Takura, un thé fumé du Népal


Je n’ai jamais encore écrit sur les thés fumés.

Sûrement, parce que l’expertise de ce genre de thé est complètement différente de celle des autres thés. On ne recherche et travaille que sur l’expression fumée, note qui, généralement, masque les nuances aromatiques de la base de thé utilisée.

Ce sont les différences d’expression du fumé (et un peu  des aspects secs) qui sont étudiés : plus ou moins présents, plus ou moins tenus, plus ou moins enveloppants, longs en bouche…

Le thé fumé n’est pas l’unique privilège de la Chine ou de Taïwan. On pourrait trouver du thé fumé dans tous les pays producteurs, à partir du moment où les usines ont le matériel  et la connaissance nécessaires pour le fabriquer. J’en ai d’ailleurs goûté de très bons à Ceylan.

Mais ces deux pays ont fait du thé fumé une de leurs références traditionnelles, alors qu’ailleurs, c’est un produit fabriqué à la demande.

Ainsi, si un importateur souhaite avoir un thé fumé d’un pays particulier, il doit trouver le jardin qui possède le matériel de production, la connaissance du process de fabrication et avoir le volume de commande suffisant pour mettre en œuvre une fabrication spéciale, alors celui-ci pourra proposer sur le marché un thé fumé nouveau.

Je dois aussi avouer que le thé fumé n’est pas ma tasse de thé. Pourtant, j’ai été aujourd’hui séduite par ce thé fumé du Népal. C’était la première fois que j’en  goutais. Il s’appelle Takura.

Le Takura fait partie de ces thés fabriqués à la demande, donc peu de chance de le trouver chez votre revendeur habituel !

Il est fumé avec un bois local, le « sal » et dont le nom botanique est shorea robusta.

C’est une variété de bois commune aux pays Himalayens, Birmanie et Bangladesh. Il est utilisé en menuiserie. Sa résine sert d’encens dans des cérémonies hindoues dédiées à Vishnou. Avec ses graines, on fait de l’huile végétale utilisée dans la vie de tous les jours ainsi que dans certaines préparations en médecine ayurvédique.

La première observation en regardant le Takura est de voir que les feuilles utilisées sont fines, d’assez grandes tailles, de couleur brun fauve parsemées de tips. Elles ne sont pas de qualité souchong.
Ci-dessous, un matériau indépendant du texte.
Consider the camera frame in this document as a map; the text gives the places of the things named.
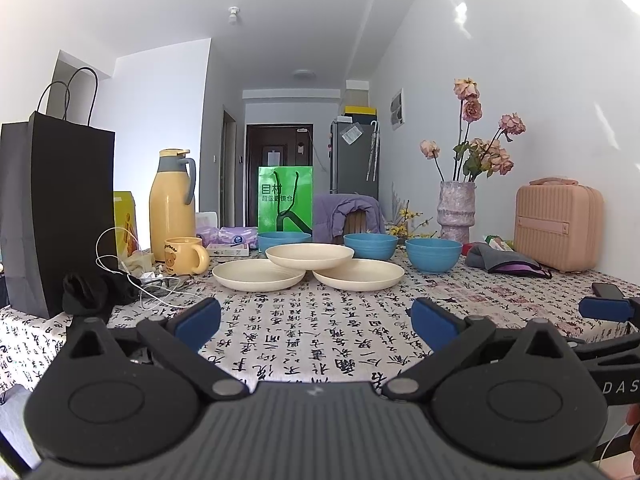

Ce grade va influencer la liqueur, qui, je le pressens, sera assez raffinée. L’odeur de fumé est bien présente et s’exprime de manière délicate. Pas de note hydrocarbure.

Népal-fumé-Aspect-sec

La liqueur est très intéressante car une pointe vive, un peu verte, transparait au milieu de la note fumée.  Cette luminosité confirme l’altitude où le thé a poussé. Bonne longueur et épaisseur en bouche qui s’exprime en finesse. Couleur de la tasse  brun-cuivré.